══ Input data

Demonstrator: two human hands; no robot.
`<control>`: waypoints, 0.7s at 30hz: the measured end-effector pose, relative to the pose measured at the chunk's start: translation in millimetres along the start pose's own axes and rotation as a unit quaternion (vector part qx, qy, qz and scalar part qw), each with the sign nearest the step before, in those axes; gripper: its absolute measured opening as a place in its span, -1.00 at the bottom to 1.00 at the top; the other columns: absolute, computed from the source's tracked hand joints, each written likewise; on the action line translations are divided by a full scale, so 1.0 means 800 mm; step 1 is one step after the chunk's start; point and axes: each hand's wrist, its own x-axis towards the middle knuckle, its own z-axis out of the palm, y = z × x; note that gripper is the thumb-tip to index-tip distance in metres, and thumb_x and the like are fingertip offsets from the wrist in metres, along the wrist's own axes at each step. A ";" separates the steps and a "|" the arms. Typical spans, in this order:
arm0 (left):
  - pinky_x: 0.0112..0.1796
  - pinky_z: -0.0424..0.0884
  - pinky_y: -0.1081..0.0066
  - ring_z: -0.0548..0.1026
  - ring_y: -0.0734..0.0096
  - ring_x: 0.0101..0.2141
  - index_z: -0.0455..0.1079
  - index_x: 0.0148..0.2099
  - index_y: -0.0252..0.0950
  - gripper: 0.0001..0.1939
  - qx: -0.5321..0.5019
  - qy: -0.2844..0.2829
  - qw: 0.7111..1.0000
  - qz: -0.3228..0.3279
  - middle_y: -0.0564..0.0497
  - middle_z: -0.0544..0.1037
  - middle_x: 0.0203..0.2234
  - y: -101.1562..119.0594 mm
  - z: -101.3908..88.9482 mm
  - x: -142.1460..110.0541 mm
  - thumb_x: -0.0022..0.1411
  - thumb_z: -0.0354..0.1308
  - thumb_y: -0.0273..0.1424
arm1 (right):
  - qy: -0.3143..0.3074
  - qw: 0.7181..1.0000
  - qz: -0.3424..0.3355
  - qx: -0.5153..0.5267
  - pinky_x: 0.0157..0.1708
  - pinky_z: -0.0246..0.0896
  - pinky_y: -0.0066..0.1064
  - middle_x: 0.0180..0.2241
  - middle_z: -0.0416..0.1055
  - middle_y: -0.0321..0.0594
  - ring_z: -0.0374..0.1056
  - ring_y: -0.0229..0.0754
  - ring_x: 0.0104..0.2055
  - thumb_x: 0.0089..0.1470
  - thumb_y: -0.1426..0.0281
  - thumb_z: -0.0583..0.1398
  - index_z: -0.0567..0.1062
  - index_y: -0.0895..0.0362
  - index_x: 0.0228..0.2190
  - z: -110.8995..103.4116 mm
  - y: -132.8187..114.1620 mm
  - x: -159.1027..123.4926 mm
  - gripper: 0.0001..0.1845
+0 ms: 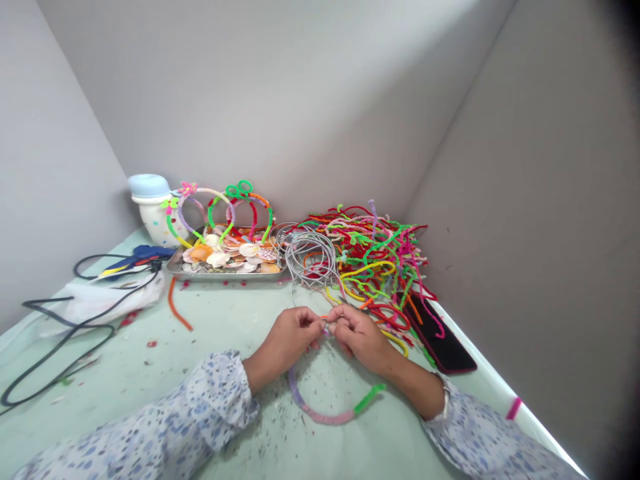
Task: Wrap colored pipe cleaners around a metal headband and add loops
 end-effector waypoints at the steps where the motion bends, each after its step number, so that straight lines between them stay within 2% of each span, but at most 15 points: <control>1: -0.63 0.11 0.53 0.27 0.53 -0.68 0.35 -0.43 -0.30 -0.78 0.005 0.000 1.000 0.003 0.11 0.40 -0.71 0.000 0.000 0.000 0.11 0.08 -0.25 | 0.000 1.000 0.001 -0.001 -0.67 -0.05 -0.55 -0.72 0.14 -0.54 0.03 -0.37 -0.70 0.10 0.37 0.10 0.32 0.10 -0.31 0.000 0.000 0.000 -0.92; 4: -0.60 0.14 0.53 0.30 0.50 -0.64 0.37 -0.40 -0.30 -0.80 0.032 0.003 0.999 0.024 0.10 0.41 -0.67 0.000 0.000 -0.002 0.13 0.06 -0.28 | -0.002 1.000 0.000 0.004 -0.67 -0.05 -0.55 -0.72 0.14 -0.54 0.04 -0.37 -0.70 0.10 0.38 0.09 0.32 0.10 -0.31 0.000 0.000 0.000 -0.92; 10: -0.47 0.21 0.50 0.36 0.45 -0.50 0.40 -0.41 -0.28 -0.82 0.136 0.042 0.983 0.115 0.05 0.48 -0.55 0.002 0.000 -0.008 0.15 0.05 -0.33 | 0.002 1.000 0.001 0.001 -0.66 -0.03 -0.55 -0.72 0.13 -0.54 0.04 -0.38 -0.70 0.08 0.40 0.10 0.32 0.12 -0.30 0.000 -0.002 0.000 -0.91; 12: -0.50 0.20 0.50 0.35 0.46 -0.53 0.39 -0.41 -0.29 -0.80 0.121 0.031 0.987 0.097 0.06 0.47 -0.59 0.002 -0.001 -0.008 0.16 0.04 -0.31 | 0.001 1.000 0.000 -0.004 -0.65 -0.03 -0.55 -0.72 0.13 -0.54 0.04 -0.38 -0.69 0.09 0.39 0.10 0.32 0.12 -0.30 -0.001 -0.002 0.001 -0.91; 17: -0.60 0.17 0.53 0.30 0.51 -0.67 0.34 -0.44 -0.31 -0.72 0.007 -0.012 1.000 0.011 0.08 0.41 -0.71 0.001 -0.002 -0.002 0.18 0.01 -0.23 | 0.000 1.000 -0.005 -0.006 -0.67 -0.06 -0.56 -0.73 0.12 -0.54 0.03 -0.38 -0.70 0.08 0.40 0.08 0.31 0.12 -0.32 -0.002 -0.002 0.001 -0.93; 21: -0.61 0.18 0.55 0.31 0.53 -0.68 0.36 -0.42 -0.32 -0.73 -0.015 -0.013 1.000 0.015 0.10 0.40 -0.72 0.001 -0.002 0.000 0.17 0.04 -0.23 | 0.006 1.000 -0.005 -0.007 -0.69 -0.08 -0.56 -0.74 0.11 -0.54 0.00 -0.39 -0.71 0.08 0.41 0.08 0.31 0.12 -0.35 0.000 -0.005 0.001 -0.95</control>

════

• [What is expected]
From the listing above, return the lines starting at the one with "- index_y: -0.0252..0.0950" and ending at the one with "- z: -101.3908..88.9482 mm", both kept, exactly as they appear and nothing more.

• [Worked solution]
  - index_y: -0.0252..0.0950
  - gripper: 0.0001..0.1939
  - qx: -0.5321..0.5019
  - qy: -0.2844..0.2829
  - qw: 0.7111..1.0000
  - qz: -0.3228..0.3279
  - middle_y: -0.0564..0.0497
  - middle_z: -0.0544..0.1037
  - middle_x: 0.0203..0.2234
  - y: -101.1562..119.0594 mm
  - z: -101.3908..88.9482 mm

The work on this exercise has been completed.